It was a funny feeling meeting government ministers and department heads in Jakarta in 1994 in advance of the 24th International Small Business Congress, and meeting nothing but generals.
When I asked one general if there was a left-wing party in Indonesia, he said, “No, we killed them all back in 1965 when the world’s attention was on President Johnson’s war in Vietnam. We knew those who were communists because we had membership lists of the Indonesian Communist Party. It was easy. We went from village to village, lined them up and shot them. In most cases we just dumped their bodies in the river. In this way they disappeared, because they would be eaten by the crocodiles.”
I went into shock. But I was able to ask him if the US was aware of this, and he said, “of course”. He talked as if this massacre was normal and what soldiers did as part of the war against Communism, and as an ally of the United States.
And I asked him how many Communists were killed, and he said 600,000. Even today, doing my research, no one knows how large the massacre was and the numbers are between 500,000 and a million.
Apparently, the Communists staged a failed coup back in 1965 and this led to the President Sukarno’s socialist dictatorship being replaced by General Suharto’s pro-western military dictatorship. The political party headed by Suharto included representatives of the huge Muslim population that supported the massacre of what they called “atheists and unbelievers”.
I believed the general, because the previous day, when I had arrived in Jakarta, the front page of an English language newspaper had a photo of bodies floating down a river. According to the news story, the army was rounding up members of a gang, that were harassing tourists, and shooting them. And, on page three there was a photo of a line-up of gang members in a hospital waiting to have their membership tattoos removed.
The key-note speaker of the Congress was President Hasi Muhammed Suharto himself, and he looked like the file photo. We were all bused to a special auditorium with reinforced concrete walls, ten feet deep, to hear his address. It was a genuine welcome to the delegates from over 60 nations.
The surprise was the level of security. There was no press allowed, and you could only get in if you had your proper accreditation. Apparently, all attendants at the Congress had been checked by Suharto’s security detail.

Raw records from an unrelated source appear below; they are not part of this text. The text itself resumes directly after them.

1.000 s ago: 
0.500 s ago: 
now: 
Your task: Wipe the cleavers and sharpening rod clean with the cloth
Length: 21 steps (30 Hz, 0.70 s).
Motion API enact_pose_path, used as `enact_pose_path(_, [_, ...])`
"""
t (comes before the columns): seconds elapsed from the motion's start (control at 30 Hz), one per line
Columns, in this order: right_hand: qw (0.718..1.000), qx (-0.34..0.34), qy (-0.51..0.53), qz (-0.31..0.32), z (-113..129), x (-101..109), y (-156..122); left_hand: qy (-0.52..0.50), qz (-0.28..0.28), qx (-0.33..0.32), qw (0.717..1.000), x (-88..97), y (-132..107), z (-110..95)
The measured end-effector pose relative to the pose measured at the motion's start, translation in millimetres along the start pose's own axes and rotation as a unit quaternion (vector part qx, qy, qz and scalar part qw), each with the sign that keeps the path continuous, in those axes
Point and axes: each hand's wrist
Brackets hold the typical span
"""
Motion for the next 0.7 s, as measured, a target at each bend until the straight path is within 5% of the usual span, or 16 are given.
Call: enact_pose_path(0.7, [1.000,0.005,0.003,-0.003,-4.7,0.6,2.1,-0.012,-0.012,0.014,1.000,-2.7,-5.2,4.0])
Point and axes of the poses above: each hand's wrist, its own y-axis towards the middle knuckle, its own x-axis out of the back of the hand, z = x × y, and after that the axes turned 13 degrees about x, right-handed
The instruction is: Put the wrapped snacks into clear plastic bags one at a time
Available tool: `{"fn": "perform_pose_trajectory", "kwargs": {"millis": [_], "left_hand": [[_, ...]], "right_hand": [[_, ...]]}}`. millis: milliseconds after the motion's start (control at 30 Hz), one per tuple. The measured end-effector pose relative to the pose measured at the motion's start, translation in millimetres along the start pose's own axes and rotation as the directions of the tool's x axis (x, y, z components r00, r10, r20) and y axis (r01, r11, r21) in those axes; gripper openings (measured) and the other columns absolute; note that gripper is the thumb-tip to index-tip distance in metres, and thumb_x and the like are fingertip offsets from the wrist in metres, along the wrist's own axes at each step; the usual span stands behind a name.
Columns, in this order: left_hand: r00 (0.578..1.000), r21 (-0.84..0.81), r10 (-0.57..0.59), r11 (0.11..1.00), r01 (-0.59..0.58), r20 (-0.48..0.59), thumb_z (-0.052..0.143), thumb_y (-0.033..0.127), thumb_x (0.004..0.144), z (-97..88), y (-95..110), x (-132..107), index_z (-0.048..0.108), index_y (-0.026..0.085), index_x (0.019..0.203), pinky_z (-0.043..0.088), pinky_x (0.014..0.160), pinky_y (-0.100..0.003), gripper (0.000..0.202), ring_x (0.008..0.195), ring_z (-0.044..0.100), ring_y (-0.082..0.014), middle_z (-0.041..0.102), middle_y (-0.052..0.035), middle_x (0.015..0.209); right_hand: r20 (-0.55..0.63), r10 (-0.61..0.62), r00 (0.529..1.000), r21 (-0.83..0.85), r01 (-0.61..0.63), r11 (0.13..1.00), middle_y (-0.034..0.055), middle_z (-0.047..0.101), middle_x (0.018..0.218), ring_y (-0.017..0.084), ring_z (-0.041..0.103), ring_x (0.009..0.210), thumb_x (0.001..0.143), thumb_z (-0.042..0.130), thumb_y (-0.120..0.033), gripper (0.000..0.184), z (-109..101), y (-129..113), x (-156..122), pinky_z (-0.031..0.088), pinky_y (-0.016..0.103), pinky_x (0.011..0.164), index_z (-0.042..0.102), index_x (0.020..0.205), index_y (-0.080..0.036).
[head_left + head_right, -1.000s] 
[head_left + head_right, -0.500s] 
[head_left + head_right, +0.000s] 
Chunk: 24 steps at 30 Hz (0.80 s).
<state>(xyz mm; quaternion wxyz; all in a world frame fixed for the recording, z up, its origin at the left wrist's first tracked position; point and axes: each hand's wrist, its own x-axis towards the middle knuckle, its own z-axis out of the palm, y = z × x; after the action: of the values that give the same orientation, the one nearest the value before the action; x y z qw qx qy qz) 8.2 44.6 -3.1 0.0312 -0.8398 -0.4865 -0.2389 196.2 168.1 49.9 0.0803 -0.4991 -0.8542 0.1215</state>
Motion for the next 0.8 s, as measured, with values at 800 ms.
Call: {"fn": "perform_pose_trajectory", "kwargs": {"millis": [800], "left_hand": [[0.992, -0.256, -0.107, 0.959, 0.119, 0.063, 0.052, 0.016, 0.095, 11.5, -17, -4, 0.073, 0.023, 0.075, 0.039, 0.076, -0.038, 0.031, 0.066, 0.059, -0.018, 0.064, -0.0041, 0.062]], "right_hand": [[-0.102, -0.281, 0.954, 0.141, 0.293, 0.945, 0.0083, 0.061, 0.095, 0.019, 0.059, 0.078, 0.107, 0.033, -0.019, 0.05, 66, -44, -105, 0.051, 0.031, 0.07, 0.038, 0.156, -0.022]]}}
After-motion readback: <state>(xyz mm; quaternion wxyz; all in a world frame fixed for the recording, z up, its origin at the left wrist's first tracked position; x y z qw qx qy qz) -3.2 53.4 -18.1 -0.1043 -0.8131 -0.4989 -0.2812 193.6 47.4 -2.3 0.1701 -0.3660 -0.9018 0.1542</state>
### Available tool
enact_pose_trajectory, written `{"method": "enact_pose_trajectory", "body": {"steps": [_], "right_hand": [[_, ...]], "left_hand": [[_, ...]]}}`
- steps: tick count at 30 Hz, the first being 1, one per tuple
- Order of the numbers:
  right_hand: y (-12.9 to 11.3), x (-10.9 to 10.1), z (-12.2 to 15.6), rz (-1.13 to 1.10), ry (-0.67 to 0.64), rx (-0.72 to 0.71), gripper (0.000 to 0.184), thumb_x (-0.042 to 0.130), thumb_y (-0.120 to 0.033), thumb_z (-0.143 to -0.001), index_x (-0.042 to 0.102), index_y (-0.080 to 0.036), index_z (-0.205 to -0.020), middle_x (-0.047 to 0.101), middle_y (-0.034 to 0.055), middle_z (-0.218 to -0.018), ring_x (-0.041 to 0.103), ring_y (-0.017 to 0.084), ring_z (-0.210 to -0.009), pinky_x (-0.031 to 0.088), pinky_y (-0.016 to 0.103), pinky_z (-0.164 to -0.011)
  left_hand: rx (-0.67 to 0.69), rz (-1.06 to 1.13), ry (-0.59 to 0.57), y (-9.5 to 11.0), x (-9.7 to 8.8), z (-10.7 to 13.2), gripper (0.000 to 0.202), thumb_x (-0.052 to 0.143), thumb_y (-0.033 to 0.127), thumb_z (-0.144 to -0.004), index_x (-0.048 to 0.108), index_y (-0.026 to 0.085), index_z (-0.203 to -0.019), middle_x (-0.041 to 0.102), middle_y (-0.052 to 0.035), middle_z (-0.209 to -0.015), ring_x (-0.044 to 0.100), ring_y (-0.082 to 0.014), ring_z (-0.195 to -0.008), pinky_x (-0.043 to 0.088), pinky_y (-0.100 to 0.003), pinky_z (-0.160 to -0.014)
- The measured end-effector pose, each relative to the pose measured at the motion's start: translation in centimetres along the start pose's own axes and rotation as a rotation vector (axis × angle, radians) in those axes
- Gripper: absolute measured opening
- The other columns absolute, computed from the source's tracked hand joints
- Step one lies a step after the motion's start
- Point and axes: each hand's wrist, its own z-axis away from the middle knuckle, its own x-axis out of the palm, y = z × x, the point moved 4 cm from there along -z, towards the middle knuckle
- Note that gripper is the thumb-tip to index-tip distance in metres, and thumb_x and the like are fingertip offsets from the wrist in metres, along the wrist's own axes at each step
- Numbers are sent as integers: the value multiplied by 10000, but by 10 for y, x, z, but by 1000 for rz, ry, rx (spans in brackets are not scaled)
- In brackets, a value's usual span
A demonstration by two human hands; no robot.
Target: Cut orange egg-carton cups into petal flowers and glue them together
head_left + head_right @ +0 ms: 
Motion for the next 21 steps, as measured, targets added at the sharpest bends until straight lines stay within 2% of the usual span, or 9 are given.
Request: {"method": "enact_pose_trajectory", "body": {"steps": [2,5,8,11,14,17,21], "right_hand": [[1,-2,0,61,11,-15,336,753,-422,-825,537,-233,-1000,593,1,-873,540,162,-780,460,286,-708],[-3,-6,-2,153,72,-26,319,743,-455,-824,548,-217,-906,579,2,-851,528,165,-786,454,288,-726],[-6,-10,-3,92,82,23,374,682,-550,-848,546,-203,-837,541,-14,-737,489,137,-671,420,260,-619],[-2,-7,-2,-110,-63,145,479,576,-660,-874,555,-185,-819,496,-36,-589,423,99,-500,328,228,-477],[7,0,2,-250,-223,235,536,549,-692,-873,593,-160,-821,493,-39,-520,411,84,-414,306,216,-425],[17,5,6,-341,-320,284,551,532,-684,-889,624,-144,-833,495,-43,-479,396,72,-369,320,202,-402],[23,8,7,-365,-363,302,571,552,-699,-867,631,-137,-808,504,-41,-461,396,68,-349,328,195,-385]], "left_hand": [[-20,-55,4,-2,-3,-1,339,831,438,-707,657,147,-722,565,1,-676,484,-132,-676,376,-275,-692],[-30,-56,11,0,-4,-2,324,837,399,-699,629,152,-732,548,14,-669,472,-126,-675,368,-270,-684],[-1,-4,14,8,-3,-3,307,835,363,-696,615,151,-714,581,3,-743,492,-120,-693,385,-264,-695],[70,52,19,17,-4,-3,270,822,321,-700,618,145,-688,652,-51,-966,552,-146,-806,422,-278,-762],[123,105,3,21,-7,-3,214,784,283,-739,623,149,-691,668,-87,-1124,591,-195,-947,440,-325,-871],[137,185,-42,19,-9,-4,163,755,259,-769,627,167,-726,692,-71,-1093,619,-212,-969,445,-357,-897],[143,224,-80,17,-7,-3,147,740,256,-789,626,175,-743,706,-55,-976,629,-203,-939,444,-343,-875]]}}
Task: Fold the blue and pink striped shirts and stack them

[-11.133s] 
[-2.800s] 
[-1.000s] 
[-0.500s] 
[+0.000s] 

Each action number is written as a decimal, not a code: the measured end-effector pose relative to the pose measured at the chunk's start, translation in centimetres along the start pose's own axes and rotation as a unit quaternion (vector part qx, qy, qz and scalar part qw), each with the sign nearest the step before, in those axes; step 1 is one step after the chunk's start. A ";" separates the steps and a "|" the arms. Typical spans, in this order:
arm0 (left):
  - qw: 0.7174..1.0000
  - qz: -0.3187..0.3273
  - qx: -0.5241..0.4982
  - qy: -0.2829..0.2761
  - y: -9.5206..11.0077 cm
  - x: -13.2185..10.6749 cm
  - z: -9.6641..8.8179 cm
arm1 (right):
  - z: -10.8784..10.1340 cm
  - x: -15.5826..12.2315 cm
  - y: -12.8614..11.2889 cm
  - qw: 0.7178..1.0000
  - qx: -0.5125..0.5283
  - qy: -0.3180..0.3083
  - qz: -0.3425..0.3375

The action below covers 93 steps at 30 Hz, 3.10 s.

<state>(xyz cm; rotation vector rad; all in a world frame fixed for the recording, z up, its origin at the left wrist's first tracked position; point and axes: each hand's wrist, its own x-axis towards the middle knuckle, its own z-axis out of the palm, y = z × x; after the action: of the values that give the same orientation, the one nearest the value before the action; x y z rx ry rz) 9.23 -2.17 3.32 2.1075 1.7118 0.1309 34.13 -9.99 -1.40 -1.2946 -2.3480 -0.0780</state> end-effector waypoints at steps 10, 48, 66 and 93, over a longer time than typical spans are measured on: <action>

And after the President’s address, the ten members of the International Steering Committee were taken to Suharto’s private offices and sleeping quarters about 100 feet below ground. There I was presented with a special commemorative coin by the President.
I had a special dinner after the Congress with the Canadian Ambassador and other Canadians who had investments in Indonesia. And again, I got the sense of the complexity of the economics and the politics of the nation.
It is a country of 17,000 islands and over 200 languages. Lots of people and lots of crocodiles. And the government couldn’t possibly communicate with its diverse and scattered population. So, what they did, was explain their policies in the rural areas using puppet shows.
Even today, remembering my trip to Jakarta, I have difficulty reconciling, in principal, the difference between Nazi ethnic genocide and Indonesian political genocide. Unless you look at the Indonesian dead as casualties of the Cold War between the US and Russia and the US and China.